> **THE PROBLEM**: Using the data that follows, return exactly the lines from the one that contains "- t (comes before" through the one that contains "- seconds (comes", ends included.

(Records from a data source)
# # # #

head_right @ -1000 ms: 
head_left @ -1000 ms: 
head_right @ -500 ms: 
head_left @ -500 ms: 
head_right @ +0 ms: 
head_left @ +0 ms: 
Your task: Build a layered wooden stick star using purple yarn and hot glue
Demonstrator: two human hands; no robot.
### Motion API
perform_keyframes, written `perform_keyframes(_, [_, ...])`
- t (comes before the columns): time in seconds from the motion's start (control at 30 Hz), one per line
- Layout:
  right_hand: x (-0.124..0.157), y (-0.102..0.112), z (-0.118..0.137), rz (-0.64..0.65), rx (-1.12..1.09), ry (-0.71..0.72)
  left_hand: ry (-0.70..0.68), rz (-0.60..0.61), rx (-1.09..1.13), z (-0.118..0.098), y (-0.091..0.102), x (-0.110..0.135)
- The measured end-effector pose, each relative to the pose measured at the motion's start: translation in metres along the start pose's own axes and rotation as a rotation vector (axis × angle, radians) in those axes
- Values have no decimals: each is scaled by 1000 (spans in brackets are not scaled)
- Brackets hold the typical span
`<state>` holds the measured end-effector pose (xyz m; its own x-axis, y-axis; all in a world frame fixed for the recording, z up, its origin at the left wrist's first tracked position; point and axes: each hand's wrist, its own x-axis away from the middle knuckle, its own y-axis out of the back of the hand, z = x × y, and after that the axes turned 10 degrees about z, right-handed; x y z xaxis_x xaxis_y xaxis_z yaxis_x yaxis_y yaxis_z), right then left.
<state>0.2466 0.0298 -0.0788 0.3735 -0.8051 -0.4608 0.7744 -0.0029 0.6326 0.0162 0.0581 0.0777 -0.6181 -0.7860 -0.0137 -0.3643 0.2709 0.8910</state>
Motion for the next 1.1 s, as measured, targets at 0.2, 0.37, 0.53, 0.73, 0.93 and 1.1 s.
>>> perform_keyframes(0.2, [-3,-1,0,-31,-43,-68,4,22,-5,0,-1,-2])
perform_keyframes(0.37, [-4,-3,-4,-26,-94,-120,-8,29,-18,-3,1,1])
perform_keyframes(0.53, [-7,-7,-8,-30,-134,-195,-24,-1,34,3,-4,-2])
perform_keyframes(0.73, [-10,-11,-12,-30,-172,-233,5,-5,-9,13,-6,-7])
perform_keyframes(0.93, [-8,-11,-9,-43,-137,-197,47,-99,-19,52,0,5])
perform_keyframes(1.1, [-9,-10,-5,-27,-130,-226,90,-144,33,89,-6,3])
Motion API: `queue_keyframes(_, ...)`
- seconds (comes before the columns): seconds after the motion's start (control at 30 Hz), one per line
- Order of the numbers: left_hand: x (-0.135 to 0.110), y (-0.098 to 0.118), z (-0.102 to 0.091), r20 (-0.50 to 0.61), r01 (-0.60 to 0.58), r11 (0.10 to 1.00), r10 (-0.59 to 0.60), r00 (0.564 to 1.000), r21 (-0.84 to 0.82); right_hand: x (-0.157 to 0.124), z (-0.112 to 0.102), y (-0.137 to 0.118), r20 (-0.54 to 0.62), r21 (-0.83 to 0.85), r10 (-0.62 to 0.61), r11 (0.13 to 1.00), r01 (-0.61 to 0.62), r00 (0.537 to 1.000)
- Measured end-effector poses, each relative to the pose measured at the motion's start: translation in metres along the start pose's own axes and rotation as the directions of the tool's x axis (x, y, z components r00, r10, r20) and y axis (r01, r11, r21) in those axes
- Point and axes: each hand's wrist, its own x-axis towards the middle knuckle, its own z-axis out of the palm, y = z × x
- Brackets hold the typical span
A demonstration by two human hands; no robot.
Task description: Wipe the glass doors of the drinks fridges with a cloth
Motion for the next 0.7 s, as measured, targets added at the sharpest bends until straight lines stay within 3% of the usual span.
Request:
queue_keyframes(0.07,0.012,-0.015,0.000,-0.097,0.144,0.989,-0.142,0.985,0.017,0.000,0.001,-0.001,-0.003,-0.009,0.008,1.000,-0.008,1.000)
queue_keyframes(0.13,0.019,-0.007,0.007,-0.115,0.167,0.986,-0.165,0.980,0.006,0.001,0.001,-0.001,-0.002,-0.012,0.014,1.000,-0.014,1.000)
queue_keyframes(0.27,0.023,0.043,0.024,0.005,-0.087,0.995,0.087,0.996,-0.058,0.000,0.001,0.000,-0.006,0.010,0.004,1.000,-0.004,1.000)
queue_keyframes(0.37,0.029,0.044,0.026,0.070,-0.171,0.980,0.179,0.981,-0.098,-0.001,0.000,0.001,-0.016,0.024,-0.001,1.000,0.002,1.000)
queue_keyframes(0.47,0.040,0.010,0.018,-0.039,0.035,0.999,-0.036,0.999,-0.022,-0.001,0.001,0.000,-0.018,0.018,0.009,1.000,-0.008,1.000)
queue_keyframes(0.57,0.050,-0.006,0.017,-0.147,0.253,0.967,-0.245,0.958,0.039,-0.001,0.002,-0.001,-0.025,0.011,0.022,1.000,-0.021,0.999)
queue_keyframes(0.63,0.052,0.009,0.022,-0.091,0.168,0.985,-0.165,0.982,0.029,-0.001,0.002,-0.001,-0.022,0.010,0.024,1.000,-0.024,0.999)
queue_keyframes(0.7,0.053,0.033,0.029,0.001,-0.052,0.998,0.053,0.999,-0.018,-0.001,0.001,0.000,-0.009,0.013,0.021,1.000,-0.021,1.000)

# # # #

> **WRITTEN SOLUTION**:
- t (comes before the columns): time in seconds from the motion's start (control at 30 Hz), one per line
- Layout:
  right_hand: x (-0.124..0.157), y (-0.102..0.112), z (-0.118..0.137), rz (-0.64..0.65), rx (-1.12..1.09), ry (-0.71..0.72)
  left_hand: ry (-0.70..0.68), rz (-0.60..0.61), rx (-1.09..1.13), z (-0.118..0.098), y (-0.091..0.102), x (-0.110..0.135)
- The measured end-effector pose, each relative to the pose measured at the motion's start: translation in metres along the start pose's own axes and rotation as a rotation vector (axis × angle, radians) in those axes
- Values have no decimals: each is scaled by 1000 (spans in brackets are not scaled)
- Brackets hold the typical span
`<state>` holds the measured end-effector pose (xyz m; its own x-axis, y-axis; all in a world frame fixed for the recording, z up, its origin at the left wrist's first tracked position; point and axes: each hand's wrist, its own x-axis away from the middle knuckle, its own y-axis out of the back of the hand, z = x × y, and after that the axes turned 10 degrees about z, right-handed; x y z xaxis_x xaxis_y xaxis_z yaxis_x yaxis_y yaxis_z), right then left.
<state>0.2466 0.0298 -0.0788 0.3735 -0.8051 -0.4608 0.7744 -0.0029 0.6326 0.0162 0.0581 0.0777 -0.6181 -0.7860 -0.0137 -0.3643 0.2709 0.8910</state>
Motion for the next 1.1 s, as measured, targets at 0.2, 0.37, 0.53, 0.73, 0.93 and 1.1 s.
>>> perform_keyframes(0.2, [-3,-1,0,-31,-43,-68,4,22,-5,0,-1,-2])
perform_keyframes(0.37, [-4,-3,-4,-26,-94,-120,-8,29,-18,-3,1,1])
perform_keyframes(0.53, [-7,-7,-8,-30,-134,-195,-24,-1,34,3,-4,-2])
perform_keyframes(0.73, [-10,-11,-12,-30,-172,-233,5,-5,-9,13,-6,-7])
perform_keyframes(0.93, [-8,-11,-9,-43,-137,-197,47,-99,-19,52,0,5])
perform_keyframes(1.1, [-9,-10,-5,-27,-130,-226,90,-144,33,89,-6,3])
Motion API: `queue_keyframes(_, ...)`
- seconds (comes before the columns): seconds after the motion's start (control at 30 Hz), one per line

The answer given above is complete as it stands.